Dabei werden die vom Aussterben bedrohten Saigas nicht nur durch Bakterien gefährdet, sondern auch durch Viren. Im vergangenen Winter starben mehr als 2500 Tiere in der Mongolei am Erreger einer Seuche, die als Pest der kleinen Wiederkäuer bezeichnet wird. Vor allem in Afrika befällt dieses Virus Ziegen und Schafe. Wahrscheinlich sprang der Erreger von Ziegen auf Saigaantilopen, die auf derselben Steppe fraßen. Ein Viertel der mongolischen Saiga-Population ging so in wenigen Wochen zugrunde.

Noch mehr zu kämpfen haben die Saigas mit dem Menschen.
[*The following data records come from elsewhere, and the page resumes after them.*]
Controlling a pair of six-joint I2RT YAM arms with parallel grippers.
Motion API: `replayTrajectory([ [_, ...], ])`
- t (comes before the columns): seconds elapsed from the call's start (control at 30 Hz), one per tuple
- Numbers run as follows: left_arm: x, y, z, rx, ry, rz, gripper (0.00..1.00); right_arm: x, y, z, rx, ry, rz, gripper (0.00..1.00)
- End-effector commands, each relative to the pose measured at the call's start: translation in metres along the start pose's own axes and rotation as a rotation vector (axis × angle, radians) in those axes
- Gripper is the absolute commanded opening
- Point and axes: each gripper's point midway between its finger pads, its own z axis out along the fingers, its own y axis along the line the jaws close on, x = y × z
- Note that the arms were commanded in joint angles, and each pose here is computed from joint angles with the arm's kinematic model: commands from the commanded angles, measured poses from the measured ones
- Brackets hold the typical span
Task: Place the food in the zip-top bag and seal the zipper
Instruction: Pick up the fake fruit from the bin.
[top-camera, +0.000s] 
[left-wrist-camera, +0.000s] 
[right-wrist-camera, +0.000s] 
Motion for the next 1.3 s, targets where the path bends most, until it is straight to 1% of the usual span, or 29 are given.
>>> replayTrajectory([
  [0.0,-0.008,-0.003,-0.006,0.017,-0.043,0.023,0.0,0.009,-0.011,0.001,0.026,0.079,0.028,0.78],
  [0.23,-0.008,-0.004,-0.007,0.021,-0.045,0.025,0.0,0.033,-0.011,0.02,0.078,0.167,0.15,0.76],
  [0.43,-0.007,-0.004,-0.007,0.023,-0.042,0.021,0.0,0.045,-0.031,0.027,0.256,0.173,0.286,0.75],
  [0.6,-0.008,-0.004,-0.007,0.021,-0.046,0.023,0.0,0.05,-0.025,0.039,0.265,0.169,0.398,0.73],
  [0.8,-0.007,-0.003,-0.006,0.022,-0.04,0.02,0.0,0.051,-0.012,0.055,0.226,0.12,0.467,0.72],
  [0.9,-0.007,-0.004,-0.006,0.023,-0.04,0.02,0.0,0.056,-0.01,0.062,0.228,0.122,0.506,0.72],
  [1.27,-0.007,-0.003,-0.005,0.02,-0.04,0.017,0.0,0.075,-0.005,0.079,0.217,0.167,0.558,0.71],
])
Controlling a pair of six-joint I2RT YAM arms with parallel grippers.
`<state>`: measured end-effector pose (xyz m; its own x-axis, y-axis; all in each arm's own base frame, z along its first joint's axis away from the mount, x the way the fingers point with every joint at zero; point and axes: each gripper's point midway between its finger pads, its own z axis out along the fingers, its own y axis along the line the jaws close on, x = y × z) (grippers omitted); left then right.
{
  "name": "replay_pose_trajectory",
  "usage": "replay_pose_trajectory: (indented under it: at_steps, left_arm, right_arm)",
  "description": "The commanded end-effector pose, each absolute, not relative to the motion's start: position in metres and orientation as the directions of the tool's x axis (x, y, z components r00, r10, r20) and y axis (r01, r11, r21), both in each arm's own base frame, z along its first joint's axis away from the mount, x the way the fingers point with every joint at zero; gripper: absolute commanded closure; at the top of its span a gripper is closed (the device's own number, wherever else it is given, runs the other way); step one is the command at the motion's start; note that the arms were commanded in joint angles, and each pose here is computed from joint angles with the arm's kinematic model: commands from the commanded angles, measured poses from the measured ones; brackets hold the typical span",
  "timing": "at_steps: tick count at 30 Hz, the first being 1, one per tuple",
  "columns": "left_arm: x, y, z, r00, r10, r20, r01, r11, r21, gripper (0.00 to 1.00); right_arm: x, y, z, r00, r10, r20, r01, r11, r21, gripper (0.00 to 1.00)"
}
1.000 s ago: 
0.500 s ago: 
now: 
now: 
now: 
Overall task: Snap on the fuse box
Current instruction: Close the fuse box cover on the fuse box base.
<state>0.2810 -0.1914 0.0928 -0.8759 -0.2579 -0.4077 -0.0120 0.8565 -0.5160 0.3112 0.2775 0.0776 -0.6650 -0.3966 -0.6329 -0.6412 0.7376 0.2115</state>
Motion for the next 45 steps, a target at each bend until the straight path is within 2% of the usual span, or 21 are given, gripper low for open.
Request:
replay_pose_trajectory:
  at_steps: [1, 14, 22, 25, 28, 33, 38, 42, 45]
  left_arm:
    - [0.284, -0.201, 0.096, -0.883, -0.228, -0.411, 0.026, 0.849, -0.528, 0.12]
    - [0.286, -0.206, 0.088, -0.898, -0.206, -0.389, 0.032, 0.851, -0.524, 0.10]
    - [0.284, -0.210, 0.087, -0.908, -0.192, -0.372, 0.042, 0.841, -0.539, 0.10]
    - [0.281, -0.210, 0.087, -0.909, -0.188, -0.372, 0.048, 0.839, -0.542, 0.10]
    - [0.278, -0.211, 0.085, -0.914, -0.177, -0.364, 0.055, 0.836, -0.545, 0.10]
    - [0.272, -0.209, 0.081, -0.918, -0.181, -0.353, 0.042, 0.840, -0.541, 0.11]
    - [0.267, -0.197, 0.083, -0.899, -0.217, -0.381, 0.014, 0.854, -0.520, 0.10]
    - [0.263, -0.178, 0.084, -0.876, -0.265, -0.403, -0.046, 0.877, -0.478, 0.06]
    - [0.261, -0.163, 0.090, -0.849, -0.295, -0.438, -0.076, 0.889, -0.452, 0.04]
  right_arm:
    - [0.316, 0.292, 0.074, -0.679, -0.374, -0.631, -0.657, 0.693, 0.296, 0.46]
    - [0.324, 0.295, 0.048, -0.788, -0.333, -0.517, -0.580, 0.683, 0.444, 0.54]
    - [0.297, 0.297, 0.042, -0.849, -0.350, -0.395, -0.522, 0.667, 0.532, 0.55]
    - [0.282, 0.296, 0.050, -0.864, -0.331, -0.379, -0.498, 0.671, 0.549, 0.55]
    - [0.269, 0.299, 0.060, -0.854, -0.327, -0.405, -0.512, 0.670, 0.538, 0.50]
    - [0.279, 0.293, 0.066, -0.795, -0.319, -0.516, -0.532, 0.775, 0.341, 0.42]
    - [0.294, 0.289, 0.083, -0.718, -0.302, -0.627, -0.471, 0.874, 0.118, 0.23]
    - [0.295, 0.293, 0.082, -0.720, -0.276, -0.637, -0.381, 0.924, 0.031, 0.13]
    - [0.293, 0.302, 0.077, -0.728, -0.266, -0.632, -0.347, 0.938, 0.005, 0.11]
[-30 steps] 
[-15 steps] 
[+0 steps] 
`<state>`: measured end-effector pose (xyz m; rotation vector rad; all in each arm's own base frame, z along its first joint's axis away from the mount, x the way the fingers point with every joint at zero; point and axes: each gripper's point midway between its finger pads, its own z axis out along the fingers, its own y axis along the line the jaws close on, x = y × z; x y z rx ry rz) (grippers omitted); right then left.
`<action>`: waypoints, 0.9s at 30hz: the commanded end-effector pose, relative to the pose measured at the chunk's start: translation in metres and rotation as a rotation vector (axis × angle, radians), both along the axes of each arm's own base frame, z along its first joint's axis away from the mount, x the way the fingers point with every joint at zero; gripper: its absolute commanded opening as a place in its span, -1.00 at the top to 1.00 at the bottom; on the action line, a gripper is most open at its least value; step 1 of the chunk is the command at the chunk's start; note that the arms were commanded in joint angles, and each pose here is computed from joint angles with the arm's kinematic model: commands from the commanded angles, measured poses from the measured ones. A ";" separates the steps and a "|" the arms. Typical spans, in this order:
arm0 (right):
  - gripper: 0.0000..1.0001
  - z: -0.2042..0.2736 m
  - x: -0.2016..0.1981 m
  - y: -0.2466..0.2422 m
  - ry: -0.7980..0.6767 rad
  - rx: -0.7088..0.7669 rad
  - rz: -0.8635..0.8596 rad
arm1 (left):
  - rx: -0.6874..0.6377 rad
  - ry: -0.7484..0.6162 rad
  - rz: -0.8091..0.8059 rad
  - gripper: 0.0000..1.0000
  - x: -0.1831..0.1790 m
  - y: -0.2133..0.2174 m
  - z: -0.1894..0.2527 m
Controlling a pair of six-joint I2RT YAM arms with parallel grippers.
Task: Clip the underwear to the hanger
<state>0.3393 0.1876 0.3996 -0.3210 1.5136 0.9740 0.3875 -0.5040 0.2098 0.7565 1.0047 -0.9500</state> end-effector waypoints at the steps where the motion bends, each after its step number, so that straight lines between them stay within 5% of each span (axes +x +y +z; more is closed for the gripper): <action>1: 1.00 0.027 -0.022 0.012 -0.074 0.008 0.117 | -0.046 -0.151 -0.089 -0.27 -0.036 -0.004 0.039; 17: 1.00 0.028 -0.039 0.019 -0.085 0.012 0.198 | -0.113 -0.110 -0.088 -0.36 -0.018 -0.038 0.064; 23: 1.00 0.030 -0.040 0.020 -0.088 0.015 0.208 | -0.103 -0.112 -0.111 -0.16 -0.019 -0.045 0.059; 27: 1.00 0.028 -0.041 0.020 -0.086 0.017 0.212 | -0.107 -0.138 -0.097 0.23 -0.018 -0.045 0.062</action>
Die Antilopen mit dem merkwürdigen Knubbel auf der rüsselförmigen Nase bevölkerten noch während der letzten Eiszeit die gesamte Nordhalbkugel. Auch in Deutschland stoßen Archäologen bei Ausgrabungen immer wieder auf Knochen dieser Tiere. Es gab so viele von ihnen, dass Bäume in weiten Teilen Sibiriens keine Chance hatten, hochzuwachsen, weil sie vorher von den Antilopen abgeweidet wurden. Doch bis in die 1990er-Jahre hatte der Mensch die Bestände so weit vernichtet, dass die Art bereits fast ausgerottet war.

Nur Schutzprojekten ist es zu verdanken, dass die Saigas heute noch leben. Bevor das Sterben vor drei Jahren begann, waren Artenschützer optimistisch gestimmt, weil sich die Bestände von wenigen Tieren auf mehr als 200 000 erholt hatten. Neben Bakterien und Viren bedroht der Mensch auch heute noch die Saigas: durch Wilderei und durch Zerstörung ihres Lebensraumes.